__Problem details__
If a line comes after the one containing "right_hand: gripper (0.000", leave it out; copy every line before it, and that line too, exactly as written, starting from the first line of the entries.

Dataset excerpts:
□ □ □ □ □ □ □
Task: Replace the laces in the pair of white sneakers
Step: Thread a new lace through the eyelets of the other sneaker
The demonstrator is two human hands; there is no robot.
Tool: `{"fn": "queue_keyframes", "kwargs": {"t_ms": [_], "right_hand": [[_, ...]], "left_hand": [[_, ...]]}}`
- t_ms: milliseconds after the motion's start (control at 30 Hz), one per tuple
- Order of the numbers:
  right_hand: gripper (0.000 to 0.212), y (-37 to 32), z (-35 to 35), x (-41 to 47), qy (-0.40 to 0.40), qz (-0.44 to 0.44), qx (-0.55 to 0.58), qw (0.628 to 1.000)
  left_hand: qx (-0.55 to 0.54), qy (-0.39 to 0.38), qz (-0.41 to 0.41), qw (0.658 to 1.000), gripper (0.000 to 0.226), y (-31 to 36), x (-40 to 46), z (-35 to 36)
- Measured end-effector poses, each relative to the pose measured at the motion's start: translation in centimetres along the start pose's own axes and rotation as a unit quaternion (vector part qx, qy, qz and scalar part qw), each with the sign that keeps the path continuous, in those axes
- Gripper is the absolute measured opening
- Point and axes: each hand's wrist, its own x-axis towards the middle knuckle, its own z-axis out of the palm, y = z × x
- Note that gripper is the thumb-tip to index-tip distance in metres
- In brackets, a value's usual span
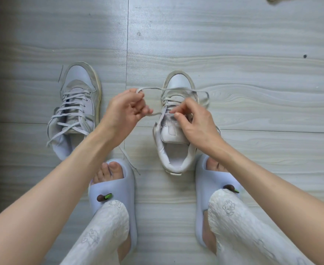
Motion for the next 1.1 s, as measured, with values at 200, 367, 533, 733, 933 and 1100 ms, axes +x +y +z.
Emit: {"fn": "queue_keyframes", "kwargs": {"t_ms": [200,367,533,733,933,1100], "right_hand": [[0.027,-3.4,-3.3,-0.6,-0.034,0.021,0.16,0.986],[0.025,-7.5,-6.1,-1.2,-0.056,0.039,0.175,0.982],[0.023,-10.3,-8.7,-2.6,-0.112,0.03,0.001,0.993],[0.022,-12.6,-11.6,-5.1,-0.149,0.045,-0.07,0.985],[0.021,-12.6,-8.9,-9.1,-0.095,0.077,0.021,0.992],[0.017,-12.7,-7.4,-11.4,-0.001,0.123,0.256,0.959]], "left_hand": [[0.116,0.002,0.046,0.992,0.014,4.6,-3.1,0.1],[0.292,-0.022,0.058,0.954,0.02,9.8,-5.5,3.7],[0.533,-0.086,-0.028,0.841,0.022,12.7,-8.4,6.6],[0.675,-0.093,-0.011,0.732,0.019,12.2,-11.5,7.3],[0.539,0.008,0.043,0.841,0.017,7.5,-15.3,4.0],[0.39,0.079,0.022,0.917,0.015,2.2,-17.7,1.7]]}}
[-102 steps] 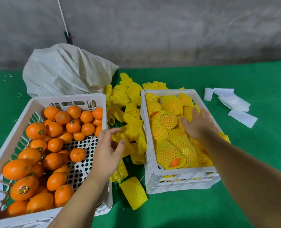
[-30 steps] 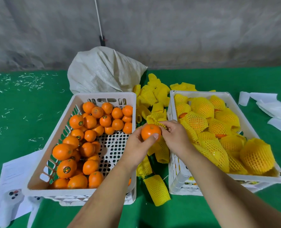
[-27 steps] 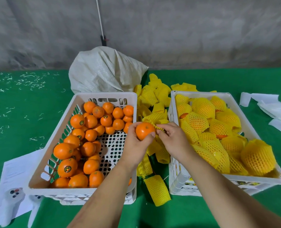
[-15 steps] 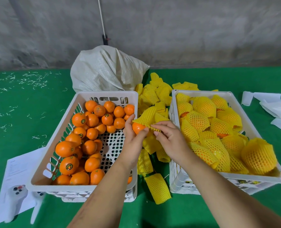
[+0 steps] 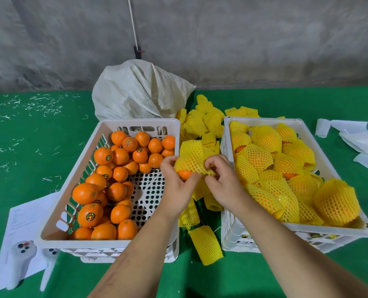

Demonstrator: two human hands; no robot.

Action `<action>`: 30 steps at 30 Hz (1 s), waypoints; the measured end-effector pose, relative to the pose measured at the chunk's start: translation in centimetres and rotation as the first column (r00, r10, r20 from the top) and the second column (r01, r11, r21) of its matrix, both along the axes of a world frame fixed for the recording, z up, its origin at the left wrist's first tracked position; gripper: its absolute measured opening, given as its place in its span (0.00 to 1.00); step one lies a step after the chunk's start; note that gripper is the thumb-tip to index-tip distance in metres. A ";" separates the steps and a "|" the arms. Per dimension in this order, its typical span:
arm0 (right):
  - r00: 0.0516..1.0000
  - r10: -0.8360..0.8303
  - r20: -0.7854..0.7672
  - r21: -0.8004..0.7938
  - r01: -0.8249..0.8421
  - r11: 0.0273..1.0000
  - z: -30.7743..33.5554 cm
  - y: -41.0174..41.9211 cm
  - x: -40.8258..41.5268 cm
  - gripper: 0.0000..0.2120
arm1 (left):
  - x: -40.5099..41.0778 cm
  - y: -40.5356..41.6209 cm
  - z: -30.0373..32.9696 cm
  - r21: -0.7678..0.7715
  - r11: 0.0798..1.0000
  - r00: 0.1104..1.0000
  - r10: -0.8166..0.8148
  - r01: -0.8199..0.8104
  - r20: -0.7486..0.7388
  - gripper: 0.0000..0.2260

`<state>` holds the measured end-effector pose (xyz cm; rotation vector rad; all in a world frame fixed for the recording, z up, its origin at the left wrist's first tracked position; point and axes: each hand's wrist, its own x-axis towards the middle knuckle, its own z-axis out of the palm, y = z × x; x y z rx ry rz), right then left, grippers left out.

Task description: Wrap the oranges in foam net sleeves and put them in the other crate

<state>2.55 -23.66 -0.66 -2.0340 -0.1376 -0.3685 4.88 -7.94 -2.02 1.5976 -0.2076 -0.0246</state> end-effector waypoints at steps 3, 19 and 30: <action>0.997 -0.009 -0.072 0.140 0.019 0.990 0.0 -0.5 0.0 0.19 | -0.3 0.1 -0.5 0.218 0.960 0.978 -0.194 0.173 0.080 0.36; 0.981 -0.108 -0.160 -0.023 0.105 0.994 -0.2 -0.2 0.0 0.31 | -0.4 -0.9 -0.3 0.087 0.993 0.996 0.081 -0.085 0.041 0.26; 0.971 0.021 -0.240 0.260 0.043 0.965 0.2 0.2 -0.1 0.37 | -0.2 -0.6 -0.8 0.063 0.997 0.995 0.047 -0.053 0.090 0.33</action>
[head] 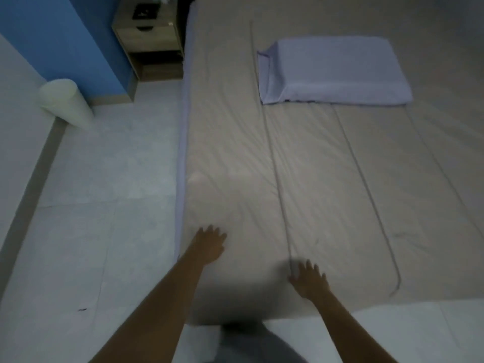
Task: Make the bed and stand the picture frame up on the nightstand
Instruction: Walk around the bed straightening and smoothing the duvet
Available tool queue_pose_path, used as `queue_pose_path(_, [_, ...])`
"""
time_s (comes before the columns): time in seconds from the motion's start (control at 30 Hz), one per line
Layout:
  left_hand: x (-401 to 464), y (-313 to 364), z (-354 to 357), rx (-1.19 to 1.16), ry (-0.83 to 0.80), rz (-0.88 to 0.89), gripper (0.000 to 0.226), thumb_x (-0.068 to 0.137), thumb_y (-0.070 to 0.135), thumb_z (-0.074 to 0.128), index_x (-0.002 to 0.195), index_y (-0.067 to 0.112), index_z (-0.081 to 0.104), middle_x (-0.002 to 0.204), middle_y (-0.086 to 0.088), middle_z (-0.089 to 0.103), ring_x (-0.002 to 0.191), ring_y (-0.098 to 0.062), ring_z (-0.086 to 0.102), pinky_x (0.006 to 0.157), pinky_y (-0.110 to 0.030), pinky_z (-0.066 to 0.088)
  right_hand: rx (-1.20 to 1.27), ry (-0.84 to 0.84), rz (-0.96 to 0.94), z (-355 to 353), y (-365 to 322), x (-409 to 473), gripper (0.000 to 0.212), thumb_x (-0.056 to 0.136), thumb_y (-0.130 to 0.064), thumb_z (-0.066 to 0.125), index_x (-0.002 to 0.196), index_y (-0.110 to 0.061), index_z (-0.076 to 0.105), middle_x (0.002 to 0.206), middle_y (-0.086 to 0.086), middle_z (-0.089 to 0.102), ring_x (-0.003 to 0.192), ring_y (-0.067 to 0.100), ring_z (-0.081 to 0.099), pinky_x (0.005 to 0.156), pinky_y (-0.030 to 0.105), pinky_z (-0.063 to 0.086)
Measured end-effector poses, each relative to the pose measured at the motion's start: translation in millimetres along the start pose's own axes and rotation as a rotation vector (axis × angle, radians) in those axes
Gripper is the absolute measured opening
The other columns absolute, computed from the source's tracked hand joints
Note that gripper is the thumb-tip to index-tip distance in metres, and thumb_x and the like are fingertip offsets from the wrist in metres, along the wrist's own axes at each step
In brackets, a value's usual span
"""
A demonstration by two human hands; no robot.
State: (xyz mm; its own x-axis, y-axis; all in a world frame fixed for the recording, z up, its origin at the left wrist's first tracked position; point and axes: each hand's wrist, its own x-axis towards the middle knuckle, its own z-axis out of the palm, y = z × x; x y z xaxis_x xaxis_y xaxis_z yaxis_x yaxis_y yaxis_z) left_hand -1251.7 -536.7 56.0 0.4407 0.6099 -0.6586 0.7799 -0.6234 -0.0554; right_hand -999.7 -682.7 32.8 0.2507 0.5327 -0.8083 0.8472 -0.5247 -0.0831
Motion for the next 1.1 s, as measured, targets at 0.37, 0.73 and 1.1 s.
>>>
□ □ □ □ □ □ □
__Task answer__
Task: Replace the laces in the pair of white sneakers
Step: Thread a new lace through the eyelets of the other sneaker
The demonstrator is two human hands; there is no robot.
Tool: `{"fn": "queue_keyframes", "kwargs": {"t_ms": [_], "right_hand": [[_, ...]], "left_hand": [[_, ...]]}}`
- t_ms: milliseconds after the motion's start (control at 30 Hz), one per tuple
- Order of the numbers:
  right_hand: gripper (0.000 to 0.212), y (-37 to 32), z (-35 to 35), x (-41 to 47), qy (-0.40 to 0.40), qz (-0.44 to 0.44), qx (-0.55 to 0.58), qw (0.628 to 1.000)

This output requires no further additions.